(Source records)
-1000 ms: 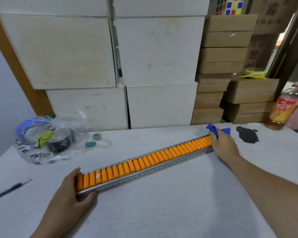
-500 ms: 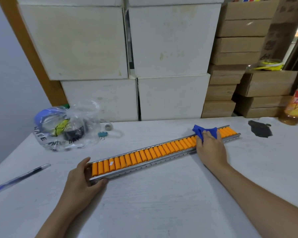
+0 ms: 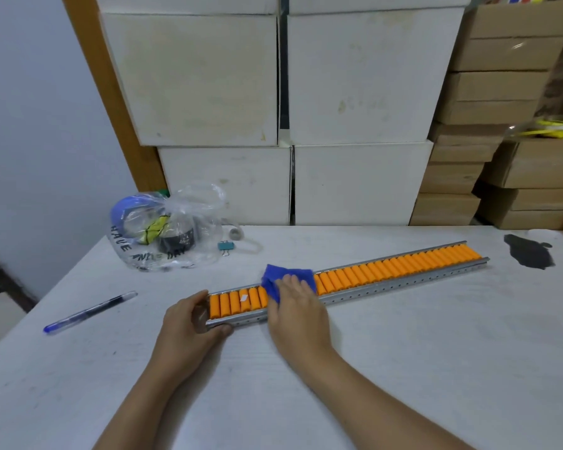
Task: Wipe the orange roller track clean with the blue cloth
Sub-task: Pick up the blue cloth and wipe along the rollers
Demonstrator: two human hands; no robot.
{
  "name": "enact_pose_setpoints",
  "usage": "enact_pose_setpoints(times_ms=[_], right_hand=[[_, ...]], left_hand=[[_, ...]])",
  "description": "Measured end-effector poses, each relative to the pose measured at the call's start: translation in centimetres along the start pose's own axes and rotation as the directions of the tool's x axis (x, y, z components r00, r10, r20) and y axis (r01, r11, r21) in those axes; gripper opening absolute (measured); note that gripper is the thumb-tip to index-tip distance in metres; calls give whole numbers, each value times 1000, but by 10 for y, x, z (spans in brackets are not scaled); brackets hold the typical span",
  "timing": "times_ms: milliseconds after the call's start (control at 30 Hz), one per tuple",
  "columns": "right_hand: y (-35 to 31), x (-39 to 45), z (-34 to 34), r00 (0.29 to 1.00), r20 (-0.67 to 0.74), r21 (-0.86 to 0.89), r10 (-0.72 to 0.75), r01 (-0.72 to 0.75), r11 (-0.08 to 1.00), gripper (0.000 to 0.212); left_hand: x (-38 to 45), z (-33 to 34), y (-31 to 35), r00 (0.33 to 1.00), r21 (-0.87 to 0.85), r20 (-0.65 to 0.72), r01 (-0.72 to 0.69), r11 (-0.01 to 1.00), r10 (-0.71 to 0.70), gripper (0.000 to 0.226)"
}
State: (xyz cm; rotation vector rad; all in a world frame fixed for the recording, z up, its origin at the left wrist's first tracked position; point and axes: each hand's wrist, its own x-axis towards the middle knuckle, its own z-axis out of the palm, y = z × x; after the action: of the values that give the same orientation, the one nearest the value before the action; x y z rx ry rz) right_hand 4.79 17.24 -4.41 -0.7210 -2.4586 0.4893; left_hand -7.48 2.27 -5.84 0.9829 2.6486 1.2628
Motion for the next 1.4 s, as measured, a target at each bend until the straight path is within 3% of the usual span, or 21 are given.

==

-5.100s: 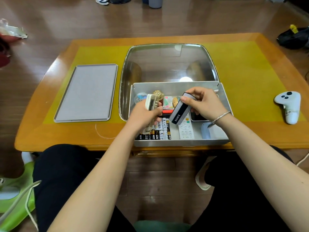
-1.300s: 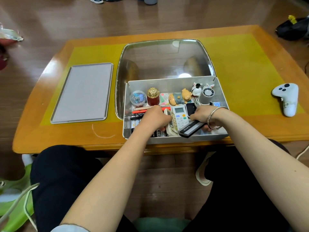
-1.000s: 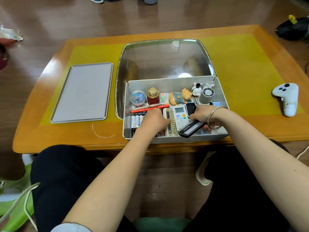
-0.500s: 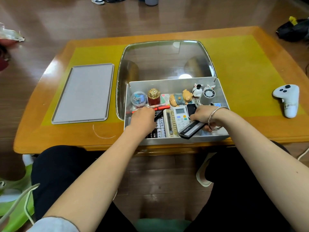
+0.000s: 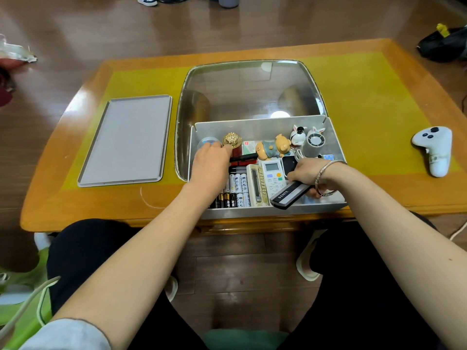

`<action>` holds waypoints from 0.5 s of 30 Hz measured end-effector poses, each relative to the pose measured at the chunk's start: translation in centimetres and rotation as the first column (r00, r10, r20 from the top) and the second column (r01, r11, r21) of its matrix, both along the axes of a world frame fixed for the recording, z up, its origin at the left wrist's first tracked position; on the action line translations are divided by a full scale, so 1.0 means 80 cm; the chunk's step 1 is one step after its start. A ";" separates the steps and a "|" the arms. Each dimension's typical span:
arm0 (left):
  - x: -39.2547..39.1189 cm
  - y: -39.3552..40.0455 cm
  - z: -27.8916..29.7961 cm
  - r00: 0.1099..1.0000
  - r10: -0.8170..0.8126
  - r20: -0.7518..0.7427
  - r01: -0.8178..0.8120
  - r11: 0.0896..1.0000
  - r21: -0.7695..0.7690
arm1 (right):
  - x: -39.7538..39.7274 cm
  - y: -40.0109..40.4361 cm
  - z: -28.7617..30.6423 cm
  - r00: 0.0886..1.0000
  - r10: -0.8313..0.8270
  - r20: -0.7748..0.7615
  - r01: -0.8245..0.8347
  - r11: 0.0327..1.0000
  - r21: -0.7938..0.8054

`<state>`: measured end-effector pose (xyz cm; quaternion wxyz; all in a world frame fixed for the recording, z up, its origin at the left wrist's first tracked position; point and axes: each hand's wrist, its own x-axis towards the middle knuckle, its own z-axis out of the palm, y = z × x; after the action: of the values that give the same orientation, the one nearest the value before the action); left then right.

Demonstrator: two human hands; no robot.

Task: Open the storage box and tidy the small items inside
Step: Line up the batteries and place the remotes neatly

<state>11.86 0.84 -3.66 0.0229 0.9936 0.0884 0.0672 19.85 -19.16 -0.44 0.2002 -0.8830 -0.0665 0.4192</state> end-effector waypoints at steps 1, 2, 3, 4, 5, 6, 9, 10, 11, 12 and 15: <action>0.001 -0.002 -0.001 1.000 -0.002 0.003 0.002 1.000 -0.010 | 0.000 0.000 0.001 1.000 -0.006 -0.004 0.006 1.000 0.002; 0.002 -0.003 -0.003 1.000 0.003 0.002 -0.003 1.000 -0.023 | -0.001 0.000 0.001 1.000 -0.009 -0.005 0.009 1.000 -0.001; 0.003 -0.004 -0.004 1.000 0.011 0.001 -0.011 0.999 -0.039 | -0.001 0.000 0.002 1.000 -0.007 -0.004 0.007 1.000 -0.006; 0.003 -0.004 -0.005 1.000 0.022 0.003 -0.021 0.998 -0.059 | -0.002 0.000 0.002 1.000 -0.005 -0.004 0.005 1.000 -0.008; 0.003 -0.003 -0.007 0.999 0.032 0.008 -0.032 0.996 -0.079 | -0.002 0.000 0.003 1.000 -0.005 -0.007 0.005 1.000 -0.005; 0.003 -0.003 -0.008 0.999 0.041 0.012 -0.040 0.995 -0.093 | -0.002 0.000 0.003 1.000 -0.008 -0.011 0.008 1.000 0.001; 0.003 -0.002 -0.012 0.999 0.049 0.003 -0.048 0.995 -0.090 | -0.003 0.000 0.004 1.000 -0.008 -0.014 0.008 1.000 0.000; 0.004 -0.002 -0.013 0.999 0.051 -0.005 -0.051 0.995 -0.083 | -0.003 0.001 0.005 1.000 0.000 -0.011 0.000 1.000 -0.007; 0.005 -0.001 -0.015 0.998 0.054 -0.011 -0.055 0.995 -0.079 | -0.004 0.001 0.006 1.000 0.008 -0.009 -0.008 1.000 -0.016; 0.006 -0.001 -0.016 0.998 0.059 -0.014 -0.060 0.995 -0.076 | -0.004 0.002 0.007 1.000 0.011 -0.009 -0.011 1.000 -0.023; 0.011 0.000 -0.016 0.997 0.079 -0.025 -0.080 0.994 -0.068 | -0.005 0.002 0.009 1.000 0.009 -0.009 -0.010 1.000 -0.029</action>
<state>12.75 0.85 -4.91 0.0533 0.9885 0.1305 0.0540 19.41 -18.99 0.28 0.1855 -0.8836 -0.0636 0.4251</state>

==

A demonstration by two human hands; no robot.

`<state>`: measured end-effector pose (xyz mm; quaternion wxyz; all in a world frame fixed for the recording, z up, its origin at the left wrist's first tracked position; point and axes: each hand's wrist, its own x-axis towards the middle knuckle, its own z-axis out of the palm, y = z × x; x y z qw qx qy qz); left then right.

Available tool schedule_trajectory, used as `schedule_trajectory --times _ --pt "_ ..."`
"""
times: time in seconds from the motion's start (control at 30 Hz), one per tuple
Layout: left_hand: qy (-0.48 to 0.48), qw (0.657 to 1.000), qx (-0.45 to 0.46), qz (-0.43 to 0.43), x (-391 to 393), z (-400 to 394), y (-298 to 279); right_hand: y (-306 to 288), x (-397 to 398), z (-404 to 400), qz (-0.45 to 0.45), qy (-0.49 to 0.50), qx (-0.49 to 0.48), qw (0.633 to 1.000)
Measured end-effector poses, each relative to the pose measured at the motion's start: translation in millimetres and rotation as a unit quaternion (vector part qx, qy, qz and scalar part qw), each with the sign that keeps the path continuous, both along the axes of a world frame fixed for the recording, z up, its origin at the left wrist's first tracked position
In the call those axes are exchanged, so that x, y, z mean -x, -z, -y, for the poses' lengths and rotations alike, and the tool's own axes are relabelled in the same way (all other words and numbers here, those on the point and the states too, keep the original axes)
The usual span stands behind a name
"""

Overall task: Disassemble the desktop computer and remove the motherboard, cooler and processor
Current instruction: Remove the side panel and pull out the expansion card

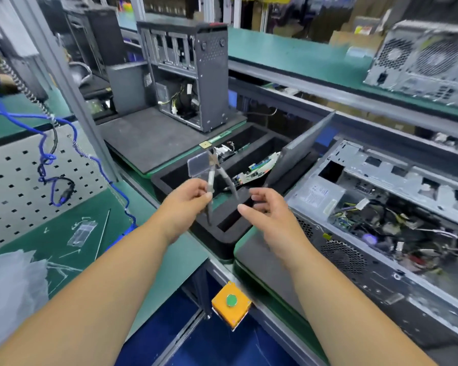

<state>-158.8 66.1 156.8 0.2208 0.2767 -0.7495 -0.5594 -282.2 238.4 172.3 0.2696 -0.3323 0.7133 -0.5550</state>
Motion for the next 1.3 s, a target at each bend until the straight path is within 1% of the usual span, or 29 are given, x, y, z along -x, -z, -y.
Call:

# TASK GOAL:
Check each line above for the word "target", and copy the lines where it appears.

# REPLY:
Motion for the next 1.4 s, as measured, a target at each bend until the straight path is within 3% of the usual span, or 21 are given.
Motion for the next 1.3 s, a target at each bend until the straight path is within 1% of the usual span, or 29 are given, x, y, z along -x, -z, -y.

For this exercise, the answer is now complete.